JAKARTA - Industri otomotif nasional tengah berada di persimpangan penting dalam menghadapi tantangan global sekaligus memanfaatkan peluang pasar yang besar. Di tengah dinamika tersebut, pemerintah memilih insentif sebagai strategi utama untuk menggerakkan roda industri kendaraan bermotor dalam negeri. Insentif ini bukan hanya sebagai keringanan biaya, melainkan sebuah langkah strategis yang memiliki dampak luas terhadap daya saing, produksi, dan ekspor otomotif Indonesia.
Insentif sebagai Stimulus Pertumbuhan Industri
Pemberian insentif fiskal maupun nonfiskal terbukti menjadi “jurus jitu” yang mampu menjaga industri otomotif tetap kompetitif. Pemerintah mencatat, dukungan berupa potongan pajak dan keringanan bea masuk mampu memacu peningkatan produksi, memperluas pasar domestik, serta membuka peluang ekspor kendaraan, khususnya roda empat.
Industri otomotif juga merupakan sektor strategis dengan kontribusi signifikan terhadap produk domestik bruto (PDB) dan penyerapan tenaga kerja. Selain itu, keberadaannya menggerakkan industri pendukung seperti baja, plastik, kimia, dan komponen elektronik. Investasi sektor ini telah mencapai Rp174,31 triliun dengan penyerapan tenaga kerja langsung hampir 100 ribu orang.
Pada 2024, manufaktur mobil mencatat produksi 1,19 juta unit, penjualan 865 ribu unit, dan ekspor 472 ribu unit. Data triwulan I 2025 menunjukkan kinerja yang stabil dengan produksi 288 ribu unit dan penjualan 205 ribu unit.
Dampak Positif dan Tantangan Insentif
Data Gabungan Industri Kendaraan Bermotor Indonesia (Gaikindo) memperlihatkan bahwa penjualan dan produksi kendaraan di Indonesia sempat turun pasca pandemi COVID-19, namun kembali bangkit berkat insentif seperti Pajak Penjualan atas Barang Mewah (PPnBM) dan Pajak Pertambahan Nilai Ditanggung Pemerintah (PPN DTP).
Kebijakan PPnBM yang diberikan sejak Maret 2021 mampu meningkatkan penjualan hingga 72,6 persen dalam sebulan, hampir menyamai angka pra-pandemi. Lebih jauh, insentif tersebut tidak hanya mengangkat industri otomotif, tapi juga memberi multiplier effect bagi penyerapan tenaga kerja dan kontribusi terhadap PDB nasional.
Namun, pelaku industri menilai insentif yang saat ini paling menonjol, seperti potongan PPnBM bagi mobil listrik, masih perlu diperluas cakupannya. Kendaraan bermesin konvensional hemat energi dan kendaraan niaga juga perlu mendapat dukungan agar dapat bersaing di pasar domestik dan global, terutama di tengah ketidakpastian ekonomi dunia.

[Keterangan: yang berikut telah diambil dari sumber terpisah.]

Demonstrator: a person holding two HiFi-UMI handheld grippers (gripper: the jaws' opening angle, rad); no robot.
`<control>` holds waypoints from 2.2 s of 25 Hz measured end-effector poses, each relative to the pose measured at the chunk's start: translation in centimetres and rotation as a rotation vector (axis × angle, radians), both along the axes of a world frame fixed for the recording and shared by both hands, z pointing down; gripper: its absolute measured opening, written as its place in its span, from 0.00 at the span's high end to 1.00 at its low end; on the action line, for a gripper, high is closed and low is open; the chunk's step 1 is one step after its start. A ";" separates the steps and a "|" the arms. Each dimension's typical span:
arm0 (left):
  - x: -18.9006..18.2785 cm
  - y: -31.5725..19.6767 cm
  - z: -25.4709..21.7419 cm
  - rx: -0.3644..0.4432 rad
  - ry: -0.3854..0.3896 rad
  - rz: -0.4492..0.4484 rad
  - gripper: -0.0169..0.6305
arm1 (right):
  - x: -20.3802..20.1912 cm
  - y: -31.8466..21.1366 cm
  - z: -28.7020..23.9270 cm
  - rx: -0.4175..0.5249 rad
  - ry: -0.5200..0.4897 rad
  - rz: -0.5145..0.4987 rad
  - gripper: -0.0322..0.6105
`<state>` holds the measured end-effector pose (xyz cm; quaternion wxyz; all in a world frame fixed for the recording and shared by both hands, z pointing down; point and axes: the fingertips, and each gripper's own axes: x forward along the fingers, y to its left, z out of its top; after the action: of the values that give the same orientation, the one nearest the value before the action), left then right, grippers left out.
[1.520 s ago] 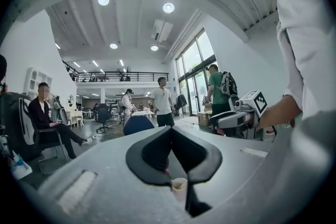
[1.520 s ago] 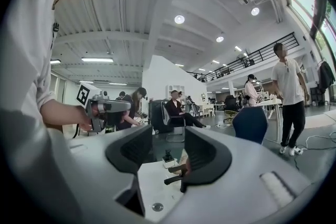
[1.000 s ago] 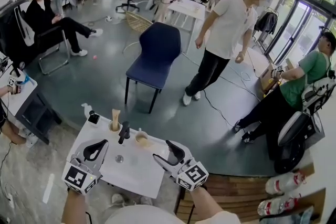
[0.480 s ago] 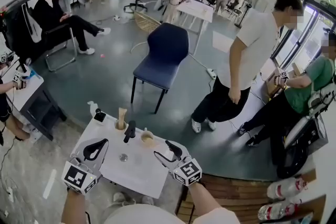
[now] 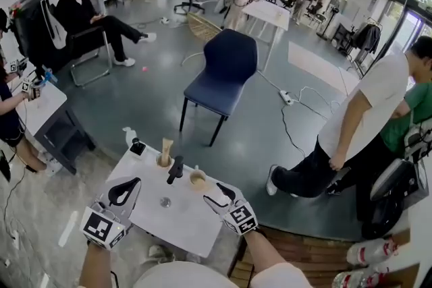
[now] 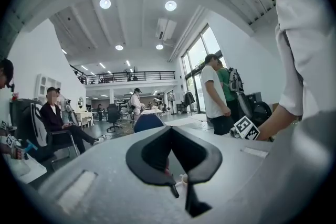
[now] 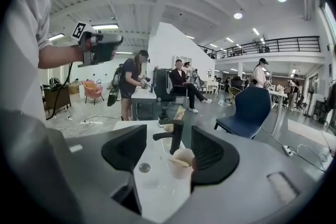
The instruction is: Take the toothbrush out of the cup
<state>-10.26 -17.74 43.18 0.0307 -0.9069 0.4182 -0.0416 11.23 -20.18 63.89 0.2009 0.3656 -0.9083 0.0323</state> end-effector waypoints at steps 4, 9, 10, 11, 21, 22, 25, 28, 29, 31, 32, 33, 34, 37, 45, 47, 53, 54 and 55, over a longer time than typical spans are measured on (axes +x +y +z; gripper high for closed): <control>-0.1 -0.3 0.1 -0.006 -0.007 -0.020 0.96 | 0.2 -1.0 1.8 -0.025 0.036 -0.017 0.53; -0.1 -0.6 0.4 -0.014 -0.017 -0.041 0.96 | -0.1 -1.4 4.1 -0.044 0.130 -0.089 0.54; -0.1 -0.7 0.4 -0.014 -0.017 -0.045 0.96 | -0.2 -1.4 4.6 -0.043 0.159 -0.110 0.54; -0.2 -0.7 0.4 -0.015 -0.017 -0.049 0.96 | -0.4 -1.4 5.0 -0.042 0.187 -0.131 0.54; -1.4 -0.5 0.9 -0.020 -0.028 -0.101 0.96 | -0.7 -2.1 10.7 -0.016 0.456 -0.286 0.58; -1.6 -0.5 0.9 -0.021 -0.028 -0.107 0.96 | -0.6 -2.3 11.2 -0.012 0.481 -0.300 0.58; -2.0 -0.3 0.8 -0.025 -0.031 -0.124 0.96 | -0.5 -2.7 12.4 -0.003 0.548 -0.344 0.59; -2.3 -0.1 0.8 -0.028 -0.035 -0.138 0.96 | -0.4 -3.0 13.5 0.002 0.597 -0.382 0.59; -2.5 -0.1 0.9 -0.029 -0.037 -0.143 0.96 | -0.4 -3.1 13.9 0.007 0.614 -0.394 0.60; -2.8 0.0 1.3 -0.028 -0.040 -0.151 0.96 | -0.4 -3.3 14.8 0.022 0.654 -0.422 0.61; -3.0 0.0 1.5 -0.028 -0.042 -0.155 0.96 | -0.5 -3.4 15.2 0.030 0.674 -0.435 0.61; -3.1 0.0 1.5 -0.030 -0.043 -0.161 0.96 | -0.5 -3.6 15.6 0.036 0.692 -0.447 0.62; -3.2 0.0 1.4 -0.033 -0.044 -0.167 0.96 | -0.5 -3.7 16.0 0.040 0.706 -0.456 0.62; -3.4 0.2 1.5 -0.039 -0.049 -0.179 0.96 | -0.4 -4.1 16.8 0.040 0.733 -0.475 0.63; -4.4 0.5 1.8 -0.051 -0.062 -0.212 0.96 | -0.7 -5.0 18.1 0.045 0.760 -0.513 0.67; -4.6 0.5 2.0 -0.055 -0.065 -0.217 0.96 | -0.8 -5.3 18.2 0.045 0.759 -0.516 0.67; -4.8 0.5 2.8 -0.064 -0.067 -0.219 0.96 | -1.5 -5.9 18.2 0.031 0.739 -0.518 0.71; -4.8 0.5 2.9 -0.065 -0.068 -0.219 0.96 | -1.6 -6.1 18.1 0.029 0.731 -0.515 0.71; -4.8 0.5 2.9 -0.067 -0.068 -0.220 0.96 | -1.7 -6.2 18.1 0.026 0.723 -0.509 0.71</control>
<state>-15.02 -17.27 46.07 0.0097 -0.8540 0.5123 -0.0896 9.51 -26.43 81.95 0.5028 0.1204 -0.8409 -0.1599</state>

Menurut Gaikindo, mobil di bawah harga Rp400 juta seharusnya tidak dikenakan PPnBM karena banyak dipakai sebagai alat kerja yang menopang penghidupan masyarakat.
Konsistensi Kebijakan untuk Masa Depan Industri
Insentif memang terbukti efektif mendorong kebangkitan industri otomotif nasional, tetapi keberhasilannya sangat tergantung pada konsistensi kebijakan dan evaluasi berkala. Pemerintah diharapkan menyesuaikan dukungan dengan kondisi nyata pasar dan kebutuhan industri, sehingga insentif tidak hanya menjadi subsidi sesaat yang tidak berkelanjutan.
Indonesia memiliki potensi besar menjadi pemain utama otomotif di Asia. Namun, pencapaian ini bergantung pada strategi insentif yang inklusif, menyentuh semua segmen, dari kendaraan listrik, hybrid, hingga mesin konvensional. Ekosistem industri otomotif yang kuat juga perlu memperhatikan peran usaha mikro kecil dan menengah (UMKM) sebagai pemasok suku cadang.
Risiko ketimpangan pertumbuhan antar segmen dapat muncul jika insentif hanya difokuskan pada sebagian kecil industri. Padahal keberlangsungan industri otomotif nasional harus didukung oleh semua jenis kendaraan untuk menciptakan ekosistem yang berkelanjutan dan kompetitif.
Dengan dukungan insentif yang tepat sasaran dan pelaksanaan kebijakan yang konsisten, industri otomotif Indonesia memiliki peluang besar untuk memperkuat kontribusinya terhadap perekonomian nasional. Ini bukan hanya soal menggenjot produksi dan penjualan, tetapi juga membangun fondasi masa depan industri yang tangguh dan inovatif.